On canonical bundle formula for fibrations of curves with arithmetic genus one
Jingshan Chen, Chongning Wang, Lei Zhang
TL;DR
We develop canonical bundle formulas for fibrations of relative dimension one over fields of characteristic $p>0$, addressing both separable and inseparable cases. In the separable setting we obtain a Witaszek-type decomposition after finite purely inseparable base changes, with coefficients and an effective divisor governing the relationship between $D$ and the base/total-space canonical data. For inseparable fibrations, especially when the base $S$ has maximal Albanese dimension, we derive lower bounds on the Kodaira dimension of $D$ and show that, under mild singularities, the Albanese map $a_X$ becomes a fibration.
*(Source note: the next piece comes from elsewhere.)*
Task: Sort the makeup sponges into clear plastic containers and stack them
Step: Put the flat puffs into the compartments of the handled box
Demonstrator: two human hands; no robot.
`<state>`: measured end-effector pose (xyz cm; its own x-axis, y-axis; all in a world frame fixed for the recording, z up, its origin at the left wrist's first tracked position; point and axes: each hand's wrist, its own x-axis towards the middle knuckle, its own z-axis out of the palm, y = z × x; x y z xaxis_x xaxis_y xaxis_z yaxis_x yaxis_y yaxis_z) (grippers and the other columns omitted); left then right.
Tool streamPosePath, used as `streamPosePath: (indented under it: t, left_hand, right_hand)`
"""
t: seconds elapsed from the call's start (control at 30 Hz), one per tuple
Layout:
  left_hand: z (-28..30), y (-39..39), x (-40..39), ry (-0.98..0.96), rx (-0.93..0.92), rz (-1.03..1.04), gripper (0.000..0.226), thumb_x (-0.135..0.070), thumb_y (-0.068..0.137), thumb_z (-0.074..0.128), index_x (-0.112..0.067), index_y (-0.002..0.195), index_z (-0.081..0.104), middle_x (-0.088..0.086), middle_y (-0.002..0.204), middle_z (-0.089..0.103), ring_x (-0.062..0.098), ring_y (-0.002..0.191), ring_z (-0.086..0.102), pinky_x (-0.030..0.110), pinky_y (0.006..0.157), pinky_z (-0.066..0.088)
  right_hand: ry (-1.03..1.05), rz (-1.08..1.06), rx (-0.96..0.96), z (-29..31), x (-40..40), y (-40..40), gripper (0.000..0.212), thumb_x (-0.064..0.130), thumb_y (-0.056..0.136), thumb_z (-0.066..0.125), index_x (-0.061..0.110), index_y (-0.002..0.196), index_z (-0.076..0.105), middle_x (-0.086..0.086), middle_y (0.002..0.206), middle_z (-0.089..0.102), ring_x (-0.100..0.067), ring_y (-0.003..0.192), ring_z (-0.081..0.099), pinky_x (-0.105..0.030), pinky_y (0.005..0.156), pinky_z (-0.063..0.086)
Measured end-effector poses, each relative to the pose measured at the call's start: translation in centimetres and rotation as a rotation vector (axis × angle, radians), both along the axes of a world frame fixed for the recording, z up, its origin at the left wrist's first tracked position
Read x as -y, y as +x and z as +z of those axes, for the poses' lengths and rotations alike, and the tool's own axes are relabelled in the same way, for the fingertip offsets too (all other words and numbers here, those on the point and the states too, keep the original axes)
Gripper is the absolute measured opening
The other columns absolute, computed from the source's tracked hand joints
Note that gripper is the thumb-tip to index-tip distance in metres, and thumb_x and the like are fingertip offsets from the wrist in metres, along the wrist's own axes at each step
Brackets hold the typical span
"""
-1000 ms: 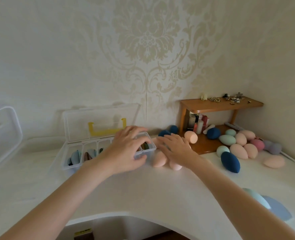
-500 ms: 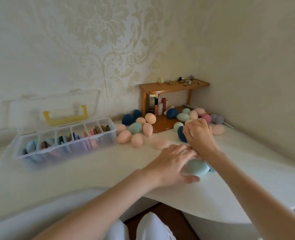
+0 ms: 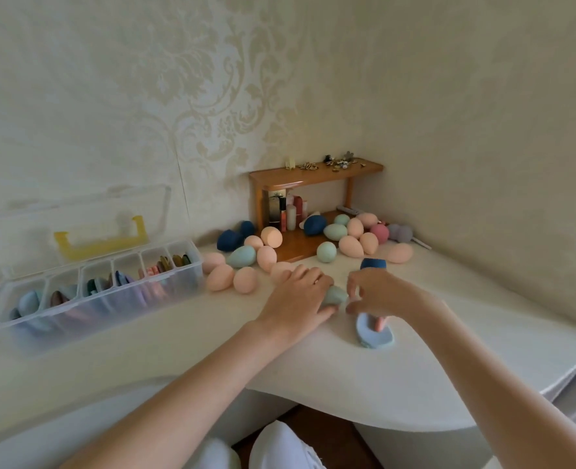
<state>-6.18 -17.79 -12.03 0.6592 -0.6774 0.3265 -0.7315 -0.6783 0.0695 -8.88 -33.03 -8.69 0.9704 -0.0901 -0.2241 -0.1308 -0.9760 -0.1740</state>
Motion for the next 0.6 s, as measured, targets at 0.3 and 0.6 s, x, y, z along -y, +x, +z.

Applications include structural results for varieties with nef anticanonical divisor and a detailed base-change framework for genus-one curves over imperfect fields, enabling a robust analysis of the canonical bundle in positive characteristic.
Abstract
In this paper, we develop canonical bundle formulas for fibrations of relative dimension one in characteristic $p>0$. For such a fibration from a log pair $f\colon (X, Δ) \to S$, if $f$ is separable, we can obtain a formula similar to the one due to Witaszek \cite{Wit21}; if $f$ is inseparable, we treat the case when $S$ is of maximal Albanese dimension. As an application, we prove that for a klt pair $(X,Δ)$ with $-(K_X+Δ)$ nef, if the Albanese morphism $a_X\colon X \to A$ is of relative dimension one, then $X$ is a fiber space over $A$.